Em crônica de 1942, José Lins do Rego descreve os aperreios de famílias nordestinas castigadas pela seca que, mendigando pelas estradas, buscavam o sustento que lhes garantissem sobreviver.
As cenas que o autor de Menino de Engenho descreve na crônica com a sutileza peculiar de sua pena, que integra o livro O gravo de Mozart é eterno, revelam a seca que presenciou em 1915. Idênticas situações que José Américo de Almeida e Raquel de Queiroz pintaram com argúcia em seus romances, nos dão a dimensão do ambiente em que, naquele ano, enquanto a Europa se deparava com a maior de todas as atrocidades, o Nordeste não atinava para as mazelas sufocantes que deixavam semivivos pelas estradas, após abandonar suas casas e seu pedaço de terra onde, certamente, cultivavam seus roçados.

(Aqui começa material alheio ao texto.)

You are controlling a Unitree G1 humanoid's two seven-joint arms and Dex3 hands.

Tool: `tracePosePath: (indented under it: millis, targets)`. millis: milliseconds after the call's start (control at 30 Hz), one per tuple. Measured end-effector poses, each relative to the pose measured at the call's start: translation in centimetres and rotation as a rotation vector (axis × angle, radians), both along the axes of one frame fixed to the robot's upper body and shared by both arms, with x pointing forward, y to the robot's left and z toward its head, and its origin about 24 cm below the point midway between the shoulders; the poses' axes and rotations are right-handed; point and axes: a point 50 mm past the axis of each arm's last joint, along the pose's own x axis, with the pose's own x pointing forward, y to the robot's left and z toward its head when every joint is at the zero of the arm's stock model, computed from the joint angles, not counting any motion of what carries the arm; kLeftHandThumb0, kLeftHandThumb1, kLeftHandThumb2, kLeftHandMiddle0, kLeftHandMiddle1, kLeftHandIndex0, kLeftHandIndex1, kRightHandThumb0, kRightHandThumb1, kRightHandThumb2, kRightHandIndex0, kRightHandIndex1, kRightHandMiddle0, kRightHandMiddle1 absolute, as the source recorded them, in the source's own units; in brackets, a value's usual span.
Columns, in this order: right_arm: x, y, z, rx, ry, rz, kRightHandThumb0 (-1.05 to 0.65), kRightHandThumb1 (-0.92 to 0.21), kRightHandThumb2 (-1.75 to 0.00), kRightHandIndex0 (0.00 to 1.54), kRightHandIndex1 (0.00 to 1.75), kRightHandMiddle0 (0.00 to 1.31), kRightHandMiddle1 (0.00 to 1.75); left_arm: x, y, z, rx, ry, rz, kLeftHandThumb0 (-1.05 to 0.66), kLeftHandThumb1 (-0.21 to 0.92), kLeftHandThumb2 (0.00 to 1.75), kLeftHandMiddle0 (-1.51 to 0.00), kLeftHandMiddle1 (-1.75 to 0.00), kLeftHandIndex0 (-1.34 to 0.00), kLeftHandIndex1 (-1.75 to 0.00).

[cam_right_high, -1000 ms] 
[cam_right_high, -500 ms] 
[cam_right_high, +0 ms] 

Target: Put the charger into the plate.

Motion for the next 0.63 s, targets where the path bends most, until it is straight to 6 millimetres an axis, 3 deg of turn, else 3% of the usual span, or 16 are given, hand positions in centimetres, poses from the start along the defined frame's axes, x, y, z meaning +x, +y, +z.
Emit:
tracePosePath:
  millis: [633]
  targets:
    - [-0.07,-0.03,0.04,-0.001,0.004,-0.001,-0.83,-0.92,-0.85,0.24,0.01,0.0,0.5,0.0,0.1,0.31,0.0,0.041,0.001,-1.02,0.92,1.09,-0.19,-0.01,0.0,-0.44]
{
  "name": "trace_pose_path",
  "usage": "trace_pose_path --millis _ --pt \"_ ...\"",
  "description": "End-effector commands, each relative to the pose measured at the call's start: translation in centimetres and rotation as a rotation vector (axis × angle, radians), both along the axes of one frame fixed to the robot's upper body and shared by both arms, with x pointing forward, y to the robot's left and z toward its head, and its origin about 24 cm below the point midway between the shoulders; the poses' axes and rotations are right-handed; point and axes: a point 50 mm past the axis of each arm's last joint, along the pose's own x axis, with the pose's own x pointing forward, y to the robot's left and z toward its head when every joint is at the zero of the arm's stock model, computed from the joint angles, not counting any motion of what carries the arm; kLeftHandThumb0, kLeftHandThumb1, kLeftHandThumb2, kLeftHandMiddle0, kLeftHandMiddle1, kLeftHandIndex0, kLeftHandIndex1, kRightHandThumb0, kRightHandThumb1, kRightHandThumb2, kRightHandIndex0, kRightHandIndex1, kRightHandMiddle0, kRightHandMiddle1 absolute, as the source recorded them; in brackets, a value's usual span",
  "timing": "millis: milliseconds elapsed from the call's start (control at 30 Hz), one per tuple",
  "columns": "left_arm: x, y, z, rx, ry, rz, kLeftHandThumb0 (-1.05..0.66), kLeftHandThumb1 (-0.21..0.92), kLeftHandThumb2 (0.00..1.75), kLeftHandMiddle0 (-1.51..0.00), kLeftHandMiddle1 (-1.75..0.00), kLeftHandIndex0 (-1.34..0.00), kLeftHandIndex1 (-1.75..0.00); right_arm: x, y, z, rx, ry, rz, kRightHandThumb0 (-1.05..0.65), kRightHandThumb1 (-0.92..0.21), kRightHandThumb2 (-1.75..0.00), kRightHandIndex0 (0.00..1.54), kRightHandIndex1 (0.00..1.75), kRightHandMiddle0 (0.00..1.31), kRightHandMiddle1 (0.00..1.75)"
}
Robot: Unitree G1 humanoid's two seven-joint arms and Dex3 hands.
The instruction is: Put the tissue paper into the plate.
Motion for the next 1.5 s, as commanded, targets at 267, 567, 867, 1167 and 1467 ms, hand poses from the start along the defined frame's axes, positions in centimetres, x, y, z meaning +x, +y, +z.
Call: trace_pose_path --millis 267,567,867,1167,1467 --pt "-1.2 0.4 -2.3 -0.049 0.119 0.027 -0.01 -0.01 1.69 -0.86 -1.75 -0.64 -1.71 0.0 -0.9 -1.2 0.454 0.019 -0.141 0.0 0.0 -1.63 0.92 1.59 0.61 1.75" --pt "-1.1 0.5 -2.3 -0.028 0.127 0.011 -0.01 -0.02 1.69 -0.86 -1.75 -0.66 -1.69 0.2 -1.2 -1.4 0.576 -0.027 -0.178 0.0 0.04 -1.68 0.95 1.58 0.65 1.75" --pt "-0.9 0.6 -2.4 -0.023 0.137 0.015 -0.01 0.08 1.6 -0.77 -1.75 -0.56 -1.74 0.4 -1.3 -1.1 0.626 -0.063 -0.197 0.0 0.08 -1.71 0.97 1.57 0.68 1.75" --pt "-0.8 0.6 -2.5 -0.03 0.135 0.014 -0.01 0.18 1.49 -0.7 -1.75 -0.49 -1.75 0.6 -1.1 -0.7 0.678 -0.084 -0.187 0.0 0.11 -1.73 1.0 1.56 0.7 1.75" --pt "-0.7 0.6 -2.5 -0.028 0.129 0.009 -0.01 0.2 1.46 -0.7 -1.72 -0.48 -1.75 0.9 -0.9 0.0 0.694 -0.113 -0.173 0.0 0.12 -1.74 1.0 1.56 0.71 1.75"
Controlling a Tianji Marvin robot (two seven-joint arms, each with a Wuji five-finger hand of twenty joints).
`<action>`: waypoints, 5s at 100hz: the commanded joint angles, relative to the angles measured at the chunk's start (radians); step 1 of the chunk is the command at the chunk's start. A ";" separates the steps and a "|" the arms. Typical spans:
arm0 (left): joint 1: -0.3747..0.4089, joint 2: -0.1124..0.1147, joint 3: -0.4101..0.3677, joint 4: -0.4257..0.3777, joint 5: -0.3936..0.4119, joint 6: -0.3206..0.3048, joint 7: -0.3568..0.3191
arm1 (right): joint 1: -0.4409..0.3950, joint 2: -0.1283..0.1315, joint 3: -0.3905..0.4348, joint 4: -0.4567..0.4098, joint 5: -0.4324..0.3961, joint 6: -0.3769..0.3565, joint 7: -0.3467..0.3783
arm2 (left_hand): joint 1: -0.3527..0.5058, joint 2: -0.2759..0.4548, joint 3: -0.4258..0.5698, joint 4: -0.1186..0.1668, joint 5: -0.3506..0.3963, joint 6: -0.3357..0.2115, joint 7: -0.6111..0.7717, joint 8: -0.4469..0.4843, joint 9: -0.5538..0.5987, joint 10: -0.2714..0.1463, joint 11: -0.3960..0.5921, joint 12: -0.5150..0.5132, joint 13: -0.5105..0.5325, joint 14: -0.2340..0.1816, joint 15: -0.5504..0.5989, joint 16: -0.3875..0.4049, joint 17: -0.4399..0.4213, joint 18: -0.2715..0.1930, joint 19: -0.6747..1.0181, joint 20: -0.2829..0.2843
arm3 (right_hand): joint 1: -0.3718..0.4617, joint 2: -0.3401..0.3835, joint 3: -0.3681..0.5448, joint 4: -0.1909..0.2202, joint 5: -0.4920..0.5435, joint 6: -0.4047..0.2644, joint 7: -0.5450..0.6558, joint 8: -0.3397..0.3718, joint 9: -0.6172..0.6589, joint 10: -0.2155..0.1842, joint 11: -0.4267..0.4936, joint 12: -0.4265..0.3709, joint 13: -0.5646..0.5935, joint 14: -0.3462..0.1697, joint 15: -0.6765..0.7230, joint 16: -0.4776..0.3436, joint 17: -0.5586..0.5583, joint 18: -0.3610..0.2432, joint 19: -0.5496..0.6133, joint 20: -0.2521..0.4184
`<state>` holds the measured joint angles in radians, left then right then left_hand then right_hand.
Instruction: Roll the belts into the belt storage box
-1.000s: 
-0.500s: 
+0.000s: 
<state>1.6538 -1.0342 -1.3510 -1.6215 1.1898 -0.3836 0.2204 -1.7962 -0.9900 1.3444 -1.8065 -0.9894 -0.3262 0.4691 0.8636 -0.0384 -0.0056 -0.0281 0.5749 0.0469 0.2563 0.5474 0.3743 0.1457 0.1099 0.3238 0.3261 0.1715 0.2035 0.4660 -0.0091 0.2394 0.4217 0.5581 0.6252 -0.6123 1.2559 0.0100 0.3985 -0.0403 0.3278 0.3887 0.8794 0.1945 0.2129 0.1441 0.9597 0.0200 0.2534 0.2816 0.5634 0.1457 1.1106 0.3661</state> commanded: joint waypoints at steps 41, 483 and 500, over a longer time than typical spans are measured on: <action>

Se foi grande a seca de 1915, à semelhança da catástrofe de 1877, outros períodos de desolação aconteceram, que destruíram vidas e carregaram famílias para o precipício da dor e da incerteza. Também contavam com as corjas de cangaceiros a amedrontar famílias e saquear fazendas.
Segundo o relato de José Lins, ao retornar de uma viagem pelo Sertão, quando chegou ao Rio de Janeiro, o interventor Rui Carneiro levava no coração as dores de seus patrícios e o registro do que havia presenciado em Cajazeiras, Sousa, Catolé do Rocha e outras cidades paraibanas onde, àquela época, famílias acumulavam desesperanças e tinham as marcas dos cangaceiros.
O interventor paraibano conhecia intensamente o drama do povo da região onde nasceu, pois ali conviveu com a calamidade dos sertanejos. Este povo que, naquela época, olhava o céu sem nuvens e a vegetação esturricada.
A fome nunca abandonou o nordestino, está presente a cada lar de desafortunado, desde a intromissão nas tabas indígenas e nos cativeiros espalhados mesmo depois do 13 de maio.
As nuvens no céu sinalizavam chuvas escassas. Mesmo em pequenas quantidades, muitos guardavam a farinha na barrica, o feijão e o milho estocado no paiol. Mas agora, nem isso conseguem. O drama se soma a outros, com a violência espantando o povo das terras. O clima de apreensão no campo é maior do que no tempo do cangaço.
O nordestino sabe conviver com as adversidades, o sol escaldante não lhe derrete o quengo, mesmo quando as costelas estão à mostra. Da dor faz brotar poesia na canção de lamento. A literatura e a pintura expõem as mazelas com as sutilezas que a arte permite.
Se durante os dois últimos séculos o Nordeste manteve-se no campo, produzia quando o período de inverno chegava, a tentativa da reforma agrária não prosperou. Não prosperou devido à falta de políticas públicas consistentes, mas devido ao planejamento que se voltou mais para o urbano, deixando o campo relegado a plano secundário.
No livro Paraíba e seus Problemas, José Américo de Almeida traça o doloroso panorama das crises climáticas que assolaram o Nordeste, com efeitos danosos à Paraíba, sem, contudo, deixar de apontar caminhos para amenizar a situação.
No decorrer de quase um século, desde quando foram recolhidos os dados copilados em livro, o próprio Jose Américo protagonizou ações que visaram abreviar os efeitos das secas e da fome. As obras até amenizaram a dor e o sofrimento de milhares nordestinos, no entanto faltaram a sua continuidade.
Os governos, nas três esferas, anêmicos e rebuscados de íntimos interesseres, passaram a investir e assim continuam, com o olhar para o urbano, mas esqueceram o campo. No rural está a riqueza na sua mais ampla ressonância. O pensador Celso Furtado imaginava o campo produzindo organizadamente, e na outra ponta, os centros urbanos beneficiando a matéria-prima e consumindo. Mas hoje o meio rural pouco produz e a cidade passa fome, o campo passa fome, convive com a violência de cangaceiros motorizados e armados. Os malfeitores de agora estão mais bem preparados e informatizados.